De Villiers had purchased his clothing and equipment from a government-surplus shop in the Strand. The owner had explained the various army-surplus items: Denison camouflage smock, OG trousers, KF shirt, khaki puttees, DMS boots and a Royal Engineers’ badge fitted to a standard black beret. Ancillaries included a poncho ground sheet, hexamin stove with fuel blocks, fifty-seven-pattern webbed belt with pouches, three plastic water bottles, mess tins, eating irons and a large rucksack of the type known to airborne soldiers as a bergen.

With his hair cut short, army-style, de Villiers parked himself and his bergen on one of the wooden benches at Hereford railway station. The London train was due in twenty minutes. He opened a pack of Players No. 6 and offered a cigarette to the tall man in blue jeans and leather jacket slumped dejectedly beside him.
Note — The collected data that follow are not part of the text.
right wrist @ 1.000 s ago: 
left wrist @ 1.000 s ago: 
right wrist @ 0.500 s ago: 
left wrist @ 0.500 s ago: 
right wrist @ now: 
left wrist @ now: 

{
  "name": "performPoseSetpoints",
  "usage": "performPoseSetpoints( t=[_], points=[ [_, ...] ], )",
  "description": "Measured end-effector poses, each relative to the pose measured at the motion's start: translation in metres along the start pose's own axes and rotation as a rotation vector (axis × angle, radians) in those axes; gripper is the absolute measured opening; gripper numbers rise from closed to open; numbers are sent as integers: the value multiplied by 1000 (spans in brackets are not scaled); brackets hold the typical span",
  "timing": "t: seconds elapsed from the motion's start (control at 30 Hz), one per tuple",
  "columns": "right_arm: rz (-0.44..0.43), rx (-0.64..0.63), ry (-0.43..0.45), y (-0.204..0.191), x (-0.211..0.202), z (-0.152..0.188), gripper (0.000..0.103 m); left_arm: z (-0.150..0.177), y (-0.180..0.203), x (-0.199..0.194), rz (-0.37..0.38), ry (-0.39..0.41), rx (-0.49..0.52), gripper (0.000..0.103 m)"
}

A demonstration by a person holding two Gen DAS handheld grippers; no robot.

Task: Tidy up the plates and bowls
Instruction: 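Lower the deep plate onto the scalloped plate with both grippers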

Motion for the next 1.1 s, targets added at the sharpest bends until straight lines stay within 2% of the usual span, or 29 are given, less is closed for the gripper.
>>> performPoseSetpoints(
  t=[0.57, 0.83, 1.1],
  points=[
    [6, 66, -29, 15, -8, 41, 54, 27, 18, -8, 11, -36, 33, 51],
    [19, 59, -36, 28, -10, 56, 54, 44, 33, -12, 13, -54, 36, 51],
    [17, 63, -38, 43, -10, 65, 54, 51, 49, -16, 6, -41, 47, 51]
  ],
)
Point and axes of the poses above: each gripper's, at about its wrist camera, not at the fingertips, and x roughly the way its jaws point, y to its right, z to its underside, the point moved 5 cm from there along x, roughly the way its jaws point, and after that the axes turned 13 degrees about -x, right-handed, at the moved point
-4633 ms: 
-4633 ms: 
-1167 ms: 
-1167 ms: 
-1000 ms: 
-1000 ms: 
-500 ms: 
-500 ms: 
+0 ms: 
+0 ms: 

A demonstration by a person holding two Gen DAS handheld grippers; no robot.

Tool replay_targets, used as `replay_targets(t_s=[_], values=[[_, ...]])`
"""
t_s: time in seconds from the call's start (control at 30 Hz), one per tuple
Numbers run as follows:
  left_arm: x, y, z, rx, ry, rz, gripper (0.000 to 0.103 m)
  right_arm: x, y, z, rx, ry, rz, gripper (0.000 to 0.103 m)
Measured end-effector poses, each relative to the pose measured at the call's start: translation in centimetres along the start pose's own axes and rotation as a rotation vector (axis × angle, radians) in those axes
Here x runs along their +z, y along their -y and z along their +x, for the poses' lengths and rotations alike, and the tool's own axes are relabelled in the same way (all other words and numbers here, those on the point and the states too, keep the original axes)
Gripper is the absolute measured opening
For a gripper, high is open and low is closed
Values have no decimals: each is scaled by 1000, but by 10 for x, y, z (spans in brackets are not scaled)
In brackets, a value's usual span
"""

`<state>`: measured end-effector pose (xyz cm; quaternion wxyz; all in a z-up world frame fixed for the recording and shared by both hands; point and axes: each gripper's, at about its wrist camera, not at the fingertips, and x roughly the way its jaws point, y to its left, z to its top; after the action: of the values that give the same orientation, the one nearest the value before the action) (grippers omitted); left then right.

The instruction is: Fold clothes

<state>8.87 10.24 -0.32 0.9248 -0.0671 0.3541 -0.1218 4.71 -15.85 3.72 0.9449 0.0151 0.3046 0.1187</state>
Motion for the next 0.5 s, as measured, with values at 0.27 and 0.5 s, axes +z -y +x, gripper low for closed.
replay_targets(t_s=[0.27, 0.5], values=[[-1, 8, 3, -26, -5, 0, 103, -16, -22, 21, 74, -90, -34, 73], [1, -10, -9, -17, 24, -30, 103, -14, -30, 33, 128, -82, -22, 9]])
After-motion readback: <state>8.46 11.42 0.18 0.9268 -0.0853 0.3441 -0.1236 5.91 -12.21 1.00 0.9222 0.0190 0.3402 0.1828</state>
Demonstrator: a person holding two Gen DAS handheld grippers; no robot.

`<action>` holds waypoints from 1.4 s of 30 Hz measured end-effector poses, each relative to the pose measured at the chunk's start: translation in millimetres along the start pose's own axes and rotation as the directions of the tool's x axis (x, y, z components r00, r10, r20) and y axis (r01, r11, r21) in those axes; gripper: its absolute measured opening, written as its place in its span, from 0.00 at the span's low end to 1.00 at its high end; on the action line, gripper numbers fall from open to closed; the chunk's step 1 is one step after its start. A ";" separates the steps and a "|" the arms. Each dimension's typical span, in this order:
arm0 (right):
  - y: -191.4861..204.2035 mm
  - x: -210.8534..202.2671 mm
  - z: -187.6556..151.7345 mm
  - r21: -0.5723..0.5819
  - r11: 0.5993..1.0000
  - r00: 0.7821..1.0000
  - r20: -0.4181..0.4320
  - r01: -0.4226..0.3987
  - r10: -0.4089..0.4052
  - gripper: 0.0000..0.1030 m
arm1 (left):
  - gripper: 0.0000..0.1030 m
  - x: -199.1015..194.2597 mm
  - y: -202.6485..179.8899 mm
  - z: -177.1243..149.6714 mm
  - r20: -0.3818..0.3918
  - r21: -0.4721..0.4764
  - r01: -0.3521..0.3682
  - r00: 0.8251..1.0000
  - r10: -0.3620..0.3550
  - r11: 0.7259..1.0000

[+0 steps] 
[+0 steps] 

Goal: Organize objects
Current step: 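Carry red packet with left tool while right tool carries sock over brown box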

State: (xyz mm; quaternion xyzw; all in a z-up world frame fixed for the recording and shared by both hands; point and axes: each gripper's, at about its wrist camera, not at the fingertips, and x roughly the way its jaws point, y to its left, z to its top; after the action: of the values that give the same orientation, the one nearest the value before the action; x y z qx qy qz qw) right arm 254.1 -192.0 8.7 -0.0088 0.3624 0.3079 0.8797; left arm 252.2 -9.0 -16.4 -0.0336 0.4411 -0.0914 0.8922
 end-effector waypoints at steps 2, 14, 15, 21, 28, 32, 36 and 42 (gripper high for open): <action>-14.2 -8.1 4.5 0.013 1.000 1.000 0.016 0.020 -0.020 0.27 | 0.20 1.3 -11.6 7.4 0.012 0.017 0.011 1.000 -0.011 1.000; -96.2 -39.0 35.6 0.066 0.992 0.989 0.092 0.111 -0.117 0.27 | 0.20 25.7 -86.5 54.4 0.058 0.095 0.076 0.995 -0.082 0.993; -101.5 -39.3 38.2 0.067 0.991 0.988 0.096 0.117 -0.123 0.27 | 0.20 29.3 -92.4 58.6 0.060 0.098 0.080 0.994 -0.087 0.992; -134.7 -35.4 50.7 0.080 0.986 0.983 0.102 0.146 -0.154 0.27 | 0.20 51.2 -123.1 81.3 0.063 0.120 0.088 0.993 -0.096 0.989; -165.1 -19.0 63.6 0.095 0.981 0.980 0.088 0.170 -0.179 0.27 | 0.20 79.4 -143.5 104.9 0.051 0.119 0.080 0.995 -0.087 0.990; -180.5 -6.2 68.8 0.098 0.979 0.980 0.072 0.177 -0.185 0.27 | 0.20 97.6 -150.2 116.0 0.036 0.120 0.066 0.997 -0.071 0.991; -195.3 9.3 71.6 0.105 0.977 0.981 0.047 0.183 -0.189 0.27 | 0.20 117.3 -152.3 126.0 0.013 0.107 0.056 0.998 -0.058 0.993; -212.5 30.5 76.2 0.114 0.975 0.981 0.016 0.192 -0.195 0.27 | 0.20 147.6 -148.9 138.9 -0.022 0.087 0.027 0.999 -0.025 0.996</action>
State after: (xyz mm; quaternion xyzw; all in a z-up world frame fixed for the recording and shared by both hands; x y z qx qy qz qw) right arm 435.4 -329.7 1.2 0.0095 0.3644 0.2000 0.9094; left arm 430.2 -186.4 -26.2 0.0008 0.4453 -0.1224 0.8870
De Villiers had selected him from among some twenty others over the past two days.

“Don’t mind if I do,” was the only response.

De Villiers produced a Ronson Storm lighter and lit their cigarettes. “Haven’t seen you around,” said de Villiers, glancing sideways at the man. “What went wrong?”

“One of their bastard staff,” the soldier grunted, “thought I swore at him yesterday on the Fan.”

“Did you?”

The man gave a half smile. “Maybe. I felt more knackered than I thought was possible on the second time ’round. All my blisters burst. Maybe it’s all for the best but I hate the thought of the lads back in Catterick. They’ll take the mickey something awful for months. I was so sure I’d make it. What about you?”

De Villiers was as charming as only he knew how, and as convincing. They traveled to Paddington together and exchanged cap badges, and by the time they went their separate ways there was little de Villiers had not learned about the SAS selection course to date and the expected horrors to come.

At 11:45 p.m. on the night of January 31 and in heavy rain, a Ford Transit van in its GPO livery backed up briefly against the perimeter fence to the rear of the SAS officers’ mess. From its roof de Villiers threw down his bergen and dropped down over the high fence, breaking his landing with a standard parachute roll.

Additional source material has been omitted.